== EXERCISE PROMPT ==
Every line of the material below, from the top through the line with "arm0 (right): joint", should be reproduced exactly.

== DATA FOR THIS EXERCISE ==
----------
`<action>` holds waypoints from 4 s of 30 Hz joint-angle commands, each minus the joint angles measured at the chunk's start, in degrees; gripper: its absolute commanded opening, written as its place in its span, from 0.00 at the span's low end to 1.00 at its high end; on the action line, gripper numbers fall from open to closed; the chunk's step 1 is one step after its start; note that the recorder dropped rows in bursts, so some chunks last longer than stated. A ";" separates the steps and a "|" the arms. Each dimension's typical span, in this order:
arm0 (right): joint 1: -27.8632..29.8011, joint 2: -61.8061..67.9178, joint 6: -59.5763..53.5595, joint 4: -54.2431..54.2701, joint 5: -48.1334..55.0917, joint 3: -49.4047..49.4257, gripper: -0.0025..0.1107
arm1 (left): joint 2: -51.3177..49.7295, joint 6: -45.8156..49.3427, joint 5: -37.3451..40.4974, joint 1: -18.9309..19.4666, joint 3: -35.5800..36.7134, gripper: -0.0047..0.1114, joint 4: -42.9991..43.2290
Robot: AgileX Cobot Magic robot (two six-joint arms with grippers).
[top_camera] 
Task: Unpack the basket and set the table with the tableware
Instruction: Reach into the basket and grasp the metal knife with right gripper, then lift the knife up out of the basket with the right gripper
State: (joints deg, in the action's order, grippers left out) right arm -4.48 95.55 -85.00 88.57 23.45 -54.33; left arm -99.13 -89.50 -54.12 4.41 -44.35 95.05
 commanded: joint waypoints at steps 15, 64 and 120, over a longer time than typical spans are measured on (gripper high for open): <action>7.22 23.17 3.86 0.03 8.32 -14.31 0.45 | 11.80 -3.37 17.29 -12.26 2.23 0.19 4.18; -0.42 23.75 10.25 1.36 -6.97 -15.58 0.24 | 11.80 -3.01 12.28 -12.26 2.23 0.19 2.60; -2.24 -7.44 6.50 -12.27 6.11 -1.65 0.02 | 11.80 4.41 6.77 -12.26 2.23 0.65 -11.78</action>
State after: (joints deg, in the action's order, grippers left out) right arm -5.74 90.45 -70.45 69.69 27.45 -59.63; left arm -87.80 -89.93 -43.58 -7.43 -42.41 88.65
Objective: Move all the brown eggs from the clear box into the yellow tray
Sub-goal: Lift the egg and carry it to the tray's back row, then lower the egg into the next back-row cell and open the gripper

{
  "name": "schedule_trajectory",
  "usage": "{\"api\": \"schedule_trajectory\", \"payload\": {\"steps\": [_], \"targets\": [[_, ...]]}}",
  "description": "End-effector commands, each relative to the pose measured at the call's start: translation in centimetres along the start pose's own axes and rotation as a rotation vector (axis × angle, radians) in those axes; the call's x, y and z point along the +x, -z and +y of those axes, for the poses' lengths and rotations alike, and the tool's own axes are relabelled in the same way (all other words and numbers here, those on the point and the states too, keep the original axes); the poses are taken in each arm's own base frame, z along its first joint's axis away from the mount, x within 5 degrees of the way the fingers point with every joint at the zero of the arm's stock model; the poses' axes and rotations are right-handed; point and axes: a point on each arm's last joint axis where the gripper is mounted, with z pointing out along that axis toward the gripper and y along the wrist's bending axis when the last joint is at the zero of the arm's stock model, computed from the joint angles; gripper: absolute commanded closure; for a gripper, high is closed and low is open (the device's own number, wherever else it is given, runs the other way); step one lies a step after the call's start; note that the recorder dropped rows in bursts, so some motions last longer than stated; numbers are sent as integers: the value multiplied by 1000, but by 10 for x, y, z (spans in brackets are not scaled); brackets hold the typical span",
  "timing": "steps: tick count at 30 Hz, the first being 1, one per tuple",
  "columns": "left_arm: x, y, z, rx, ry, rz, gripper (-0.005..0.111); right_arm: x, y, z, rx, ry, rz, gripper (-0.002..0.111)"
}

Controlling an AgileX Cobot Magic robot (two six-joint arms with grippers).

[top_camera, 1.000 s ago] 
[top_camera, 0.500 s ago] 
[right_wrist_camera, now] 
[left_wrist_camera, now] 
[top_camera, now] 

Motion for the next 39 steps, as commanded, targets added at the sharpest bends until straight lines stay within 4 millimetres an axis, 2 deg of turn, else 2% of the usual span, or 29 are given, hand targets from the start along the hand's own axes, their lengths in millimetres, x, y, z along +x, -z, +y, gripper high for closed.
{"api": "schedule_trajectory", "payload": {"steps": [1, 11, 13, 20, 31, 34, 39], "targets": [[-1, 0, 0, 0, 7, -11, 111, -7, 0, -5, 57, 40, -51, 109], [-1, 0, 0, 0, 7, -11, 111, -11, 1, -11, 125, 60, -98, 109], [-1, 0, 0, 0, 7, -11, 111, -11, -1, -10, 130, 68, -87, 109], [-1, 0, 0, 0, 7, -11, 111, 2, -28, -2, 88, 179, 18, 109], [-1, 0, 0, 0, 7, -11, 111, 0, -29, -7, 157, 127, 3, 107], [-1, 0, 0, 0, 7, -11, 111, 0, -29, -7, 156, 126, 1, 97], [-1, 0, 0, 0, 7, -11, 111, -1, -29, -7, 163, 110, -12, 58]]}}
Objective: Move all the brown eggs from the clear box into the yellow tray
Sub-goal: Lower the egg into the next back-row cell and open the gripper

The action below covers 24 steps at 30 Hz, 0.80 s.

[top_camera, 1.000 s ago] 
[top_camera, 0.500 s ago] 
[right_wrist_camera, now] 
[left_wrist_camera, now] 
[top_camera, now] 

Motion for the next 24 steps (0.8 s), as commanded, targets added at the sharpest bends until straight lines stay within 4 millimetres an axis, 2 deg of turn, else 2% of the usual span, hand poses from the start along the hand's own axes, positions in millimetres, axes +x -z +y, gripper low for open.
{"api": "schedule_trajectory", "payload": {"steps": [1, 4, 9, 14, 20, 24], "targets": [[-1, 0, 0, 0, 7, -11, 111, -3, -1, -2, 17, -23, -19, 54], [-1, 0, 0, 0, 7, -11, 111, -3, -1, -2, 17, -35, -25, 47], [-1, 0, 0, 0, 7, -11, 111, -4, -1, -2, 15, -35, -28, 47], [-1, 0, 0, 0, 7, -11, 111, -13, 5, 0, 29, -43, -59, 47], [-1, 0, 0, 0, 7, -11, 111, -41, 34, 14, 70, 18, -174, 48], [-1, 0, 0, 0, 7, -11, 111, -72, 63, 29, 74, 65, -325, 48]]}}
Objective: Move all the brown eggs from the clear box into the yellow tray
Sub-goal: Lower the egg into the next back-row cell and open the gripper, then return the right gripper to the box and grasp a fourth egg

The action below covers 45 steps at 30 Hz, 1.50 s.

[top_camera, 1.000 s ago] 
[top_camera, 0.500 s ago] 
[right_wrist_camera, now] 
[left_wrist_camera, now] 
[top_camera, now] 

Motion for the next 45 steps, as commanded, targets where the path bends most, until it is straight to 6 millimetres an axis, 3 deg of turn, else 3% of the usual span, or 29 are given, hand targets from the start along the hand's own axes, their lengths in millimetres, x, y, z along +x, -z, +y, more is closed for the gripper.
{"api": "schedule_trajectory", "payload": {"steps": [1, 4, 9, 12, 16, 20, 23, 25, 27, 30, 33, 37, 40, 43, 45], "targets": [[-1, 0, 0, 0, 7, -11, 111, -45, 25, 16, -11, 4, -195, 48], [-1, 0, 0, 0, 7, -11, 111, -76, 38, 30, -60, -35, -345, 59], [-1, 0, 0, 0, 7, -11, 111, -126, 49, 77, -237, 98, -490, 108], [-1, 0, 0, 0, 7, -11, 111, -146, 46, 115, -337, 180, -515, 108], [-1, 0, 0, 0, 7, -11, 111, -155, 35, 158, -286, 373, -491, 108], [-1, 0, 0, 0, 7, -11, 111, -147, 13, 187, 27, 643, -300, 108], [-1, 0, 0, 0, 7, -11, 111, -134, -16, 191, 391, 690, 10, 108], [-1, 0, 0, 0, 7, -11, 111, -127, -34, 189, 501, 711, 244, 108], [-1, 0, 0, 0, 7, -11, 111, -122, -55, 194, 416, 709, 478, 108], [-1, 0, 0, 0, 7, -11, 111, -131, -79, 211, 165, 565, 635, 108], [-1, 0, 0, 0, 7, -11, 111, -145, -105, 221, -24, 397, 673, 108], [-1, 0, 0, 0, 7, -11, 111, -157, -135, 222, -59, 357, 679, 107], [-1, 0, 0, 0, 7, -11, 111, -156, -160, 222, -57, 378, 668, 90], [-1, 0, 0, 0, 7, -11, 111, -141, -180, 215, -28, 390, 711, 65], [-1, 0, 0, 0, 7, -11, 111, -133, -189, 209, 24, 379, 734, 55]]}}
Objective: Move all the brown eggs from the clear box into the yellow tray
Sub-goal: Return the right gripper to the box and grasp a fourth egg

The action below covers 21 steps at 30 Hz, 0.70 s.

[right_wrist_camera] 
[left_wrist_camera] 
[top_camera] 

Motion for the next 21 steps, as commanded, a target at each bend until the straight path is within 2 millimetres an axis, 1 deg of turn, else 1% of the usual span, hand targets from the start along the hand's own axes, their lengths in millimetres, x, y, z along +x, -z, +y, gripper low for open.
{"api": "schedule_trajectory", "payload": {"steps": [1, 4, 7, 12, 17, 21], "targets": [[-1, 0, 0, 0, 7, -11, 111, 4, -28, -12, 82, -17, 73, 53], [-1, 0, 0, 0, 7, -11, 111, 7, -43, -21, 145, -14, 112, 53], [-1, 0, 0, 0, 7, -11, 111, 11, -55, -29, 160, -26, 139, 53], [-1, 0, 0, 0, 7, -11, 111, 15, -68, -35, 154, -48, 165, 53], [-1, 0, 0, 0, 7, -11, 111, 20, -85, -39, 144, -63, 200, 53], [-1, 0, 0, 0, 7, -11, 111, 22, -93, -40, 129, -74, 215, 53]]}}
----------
== SOLUTION FOR THIS TASK ==
`<action>` holds waypoints from 4 s of 30 Hz joint-angle commands, each minus the joint angles measured at the chunk's start, in degrees; gripper: its absolute commanded opening, written as its place in its span, from 0.00 at the span's low end to 1.00 at its high end; on the action line, gripper numbers fall from open to closed; the chunk's step 1 is one step after its start; note that the recorder dropped rows in bursts, so some chunks last longer than stated. A ";" separates the steps and a "|" the arms. Each dimension's typical span, in this order:
arm0 (right): joint 1: -27.8632..29.8011, joint 2: -61.8061..67.9178, joint 6: -59.5763..53.5595, joint 4: -54.2431..54.2701, joint 5: -48.1334..55.0917, joint 3: -49.4047..49.4257, gripper: -0.0025..0.1107

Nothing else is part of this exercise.